◆ **TASK INSTRUCTIONS**:
Each record that follows is to be reproduced character for character, pictures excepted.

══════

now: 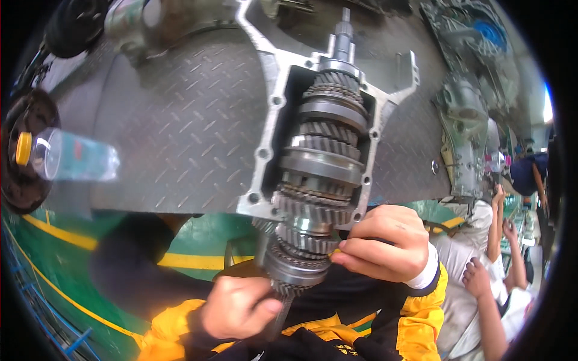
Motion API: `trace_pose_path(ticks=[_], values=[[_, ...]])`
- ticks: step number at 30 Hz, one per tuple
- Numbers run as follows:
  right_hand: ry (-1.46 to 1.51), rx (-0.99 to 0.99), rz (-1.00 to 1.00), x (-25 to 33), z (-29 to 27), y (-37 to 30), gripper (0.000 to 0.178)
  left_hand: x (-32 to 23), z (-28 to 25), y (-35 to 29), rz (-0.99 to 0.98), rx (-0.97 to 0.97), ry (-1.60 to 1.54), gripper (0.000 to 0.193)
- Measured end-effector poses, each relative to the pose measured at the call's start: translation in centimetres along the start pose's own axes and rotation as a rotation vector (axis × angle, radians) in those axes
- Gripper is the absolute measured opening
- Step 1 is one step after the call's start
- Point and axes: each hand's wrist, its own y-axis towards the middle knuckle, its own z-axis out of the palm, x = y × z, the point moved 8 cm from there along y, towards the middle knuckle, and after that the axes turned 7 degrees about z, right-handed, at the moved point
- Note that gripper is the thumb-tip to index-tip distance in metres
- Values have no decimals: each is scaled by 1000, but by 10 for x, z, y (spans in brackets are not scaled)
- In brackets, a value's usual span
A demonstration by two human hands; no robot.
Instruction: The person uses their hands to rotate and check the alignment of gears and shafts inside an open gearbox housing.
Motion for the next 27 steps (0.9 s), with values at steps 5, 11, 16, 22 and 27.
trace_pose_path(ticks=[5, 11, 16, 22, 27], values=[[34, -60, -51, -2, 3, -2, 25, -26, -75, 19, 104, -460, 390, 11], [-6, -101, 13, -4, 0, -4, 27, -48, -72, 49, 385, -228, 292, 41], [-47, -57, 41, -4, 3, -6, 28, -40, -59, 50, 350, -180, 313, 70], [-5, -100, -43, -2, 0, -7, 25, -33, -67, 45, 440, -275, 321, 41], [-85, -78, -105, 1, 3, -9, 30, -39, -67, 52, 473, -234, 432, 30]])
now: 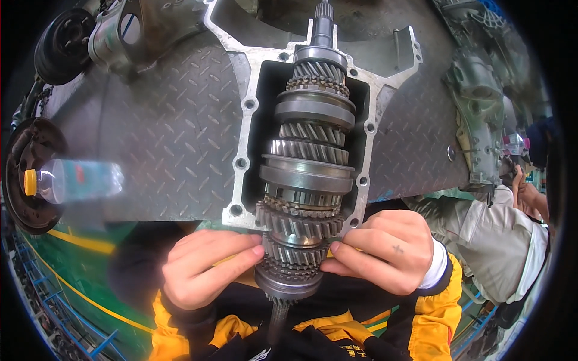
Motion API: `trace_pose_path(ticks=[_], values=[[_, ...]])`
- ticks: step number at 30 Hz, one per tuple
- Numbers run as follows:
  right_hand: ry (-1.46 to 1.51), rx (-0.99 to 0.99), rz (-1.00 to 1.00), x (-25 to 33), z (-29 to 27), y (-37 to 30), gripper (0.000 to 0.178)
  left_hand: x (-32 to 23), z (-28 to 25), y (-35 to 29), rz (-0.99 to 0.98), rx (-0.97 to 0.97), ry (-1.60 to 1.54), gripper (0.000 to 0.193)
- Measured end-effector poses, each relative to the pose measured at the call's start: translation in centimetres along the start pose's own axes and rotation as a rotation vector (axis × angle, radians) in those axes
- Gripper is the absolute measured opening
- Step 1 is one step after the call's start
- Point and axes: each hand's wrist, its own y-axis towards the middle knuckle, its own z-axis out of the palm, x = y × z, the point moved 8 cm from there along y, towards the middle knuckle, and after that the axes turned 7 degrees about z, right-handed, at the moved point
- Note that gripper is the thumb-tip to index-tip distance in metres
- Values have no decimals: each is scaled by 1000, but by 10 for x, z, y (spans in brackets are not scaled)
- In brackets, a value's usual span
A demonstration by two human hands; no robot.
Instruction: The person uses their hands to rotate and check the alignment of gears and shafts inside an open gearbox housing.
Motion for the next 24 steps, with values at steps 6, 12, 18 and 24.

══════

◆ **RESPONSE BOX**:
now: 
Motion API: `trace_pose_path(ticks=[_], values=[[_, ...]])`
- ticks: step number at 30 Hz, one per tuple
- Numbers run as follows:
  right_hand: ry (-1.46 to 1.51), rx (-0.99 to 0.99), rz (-1.00 to 1.00), x (-25 to 33), z (-29 to 27), y (-37 to 30), gripper (0.000 to 0.178)
  left_hand: x (-32 to 23), z (-28 to 25), y (-35 to 29), rz (-0.99 to 0.98), rx (-0.97 to 0.97), ry (-1.60 to 1.54), gripper (0.000 to 0.193)
- Measured end-effector poses, each relative to the pose measured at the call's start: translation in centimetres along the start pose's own axes and rotation as a rotation vector (axis × angle, radians) in those axes
- Gripper is the absolute measured opening
- Step 1 is one step after the call's start
- Point and axes: each hand's wrist, its own y-axis towards the middle knuckle, its own z-axis out of the palm, x = y × z, the point moved 8 cm from there along y, towards the middle knuckle, and after that the axes turned 7 degrees about z, right-handed, at the moved point
- Note that gripper is the thumb-tip to index-tip distance in metres
- Values have no decimals: each is scaled by 1000, but by 10 for x, z, y (spans in brackets are not scaled)
- In brackets, a value's usual span
A demonstration by two human hands; no robot.
Instruction: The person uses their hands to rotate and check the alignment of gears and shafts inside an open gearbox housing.
Motion for the next 27 steps (0.9 s), with values at steps 5, 11, 16, 22 and 27.
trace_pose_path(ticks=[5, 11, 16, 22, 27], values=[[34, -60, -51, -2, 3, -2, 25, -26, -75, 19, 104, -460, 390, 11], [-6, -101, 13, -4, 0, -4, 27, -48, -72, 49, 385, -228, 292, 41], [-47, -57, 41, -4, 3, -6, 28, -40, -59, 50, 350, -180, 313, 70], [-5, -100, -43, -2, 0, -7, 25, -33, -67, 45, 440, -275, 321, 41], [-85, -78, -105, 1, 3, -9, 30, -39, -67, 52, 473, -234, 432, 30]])
now: 
Motion API: `trace_pose_path(ticks=[_], values=[[_, ...]])`
- ticks: step number at 30 Hz, one per tuple
- Numbers run as follows:
  right_hand: ry (-1.46 to 1.51), rx (-0.99 to 0.99), rz (-1.00 to 1.00), x (-25 to 33), z (-29 to 27), y (-37 to 30), gripper (0.000 to 0.178)
  left_hand: x (-32 to 23), z (-28 to 25), y (-35 to 29), rz (-0.99 to 0.98), rx (-0.97 to 0.97), ry (-1.60 to 1.54), gripper (0.000 to 0.193)
- Measured end-effector poses, each relative to the pose measured at the call's start: translation in centimetres along the start pose's own axes and rotation as a rotation vector (axis × angle, radians) in those axes
- Gripper is the absolute measured opening
- Step 1 is one step after the call's start
- Point and axes: each hand's wrist, its own y-axis towards the middle knuckle, its own z-axis out of the palm, x = y × z, the point moved 8 cm from there along y, towards the middle knuckle, and after that the axes turned 7 degrees about z, right-handed, at the moved point
- Note that gripper is the thumb-tip to index-tip distance in metres
- Values have no decimals: each is scaled by 1000, but by 10 for x, z, y (spans in brackets are not scaled)
- In brackets, a value's usual span
A demonstration by two human hands; no robot.
Instruction: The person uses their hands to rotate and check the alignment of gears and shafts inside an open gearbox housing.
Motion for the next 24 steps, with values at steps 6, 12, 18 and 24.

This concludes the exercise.